The loading of vessels is carried out by two high-performance ship loading machines on two docking facilities, which allow for the simultaneous handling of two panamax class vessels.

The increase in the port's freight turnover remains one of the main goals of the terminal, in addition to the increase in quality of services provided: ensuring an uninterrupted chain of supply and shipment to the most efficient types of vessels for the development of new routes to supply Russian coal. The sorting facility of the Luzhskaya-Sortirovochnaya rail station installed by JSC 'Russian Railways' plays an important role in this process. The port employs new technology connected with the protection of environment and health of employees.

== Port environment ==

The Port Management Company and the ports it manages (including Rosterminalugol JSC and JSC Vostochny Port) have implemented a long-term environmental program to improve the safety of stevedoring activities.

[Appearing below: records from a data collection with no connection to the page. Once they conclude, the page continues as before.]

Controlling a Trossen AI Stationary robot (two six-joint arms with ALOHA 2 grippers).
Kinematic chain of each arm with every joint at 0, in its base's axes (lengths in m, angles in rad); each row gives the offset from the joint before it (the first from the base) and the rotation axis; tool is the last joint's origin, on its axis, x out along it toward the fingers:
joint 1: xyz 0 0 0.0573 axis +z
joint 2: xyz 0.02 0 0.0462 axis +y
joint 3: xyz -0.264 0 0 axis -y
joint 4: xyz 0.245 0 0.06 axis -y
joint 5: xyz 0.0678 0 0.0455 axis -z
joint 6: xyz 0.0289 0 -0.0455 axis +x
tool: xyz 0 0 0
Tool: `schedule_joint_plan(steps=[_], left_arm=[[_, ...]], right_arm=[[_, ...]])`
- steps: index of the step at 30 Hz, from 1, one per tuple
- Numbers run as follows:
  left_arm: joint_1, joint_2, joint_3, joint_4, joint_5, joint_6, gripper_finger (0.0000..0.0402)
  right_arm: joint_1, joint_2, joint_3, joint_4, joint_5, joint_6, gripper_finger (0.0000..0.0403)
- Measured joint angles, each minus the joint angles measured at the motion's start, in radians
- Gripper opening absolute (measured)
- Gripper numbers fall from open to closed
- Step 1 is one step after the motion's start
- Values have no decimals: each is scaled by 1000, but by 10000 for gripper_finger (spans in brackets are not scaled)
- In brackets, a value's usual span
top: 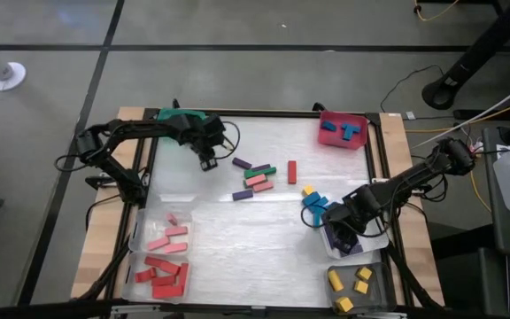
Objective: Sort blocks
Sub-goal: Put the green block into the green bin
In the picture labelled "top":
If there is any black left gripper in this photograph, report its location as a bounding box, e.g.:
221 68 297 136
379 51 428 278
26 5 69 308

This program focuses on complying with international ecological standards, such as ISO 14001:2004 for cargo transshipment in seaports.

=== Air and Water Quality Management ===

- Strong aspiration systems are used to capture dust at coal handling facilities.
- Air and water quality are regularly monitored to ensure they stay within acceptable ranges.
- Wastewater treatment facilities are used to treat wastewater before it is released, meeting the standards for fisheries.
- Rosterminalugol JSC is upgrading its wastewater treatment facilities to minimize discharge and improve cleaning efficiency using advanced technologies.

=== Marine Resource Restoration ===

- JSC Vostochny Port has a program to cultivate and release marine life like kelp, trepang, scallops, and young Keta salmon into the Peter the Great Gulf.

=== Environmental Monitoring and Improvement ===

- Both ports have environmental engineers on staff who conduct regular monitoring and audits.
- Rosterminalugol JSC has invested in tree planting and released fish fingerlings into a local river to replenish natural resources.
- The company has invested over 200 million rubles between 2014 and 2016 on environmental initiatives.

=== Collaboration ===

- A five-year agreement was signed in December 2016 between JSC Vostochny Port, Rosterminalugol JSC, and local governments to collaborate on improving environmental safety and promoting environmental education.

== Social responsibility ==

Two companies, Managing Port Company LLC and JSC 'Vostochny Port', funded the opening of a new oncology department in Nakhodka city hospital in November 2016. This department provides comprehensive medical services to patients from Nakhodka and surrounding areas. The hospital was renovated and equipped with modern endoscopic technology. The new department offers various services including consultations, procedures, and a day hospital. It is intended to serve as a regional oncology center for the broader population.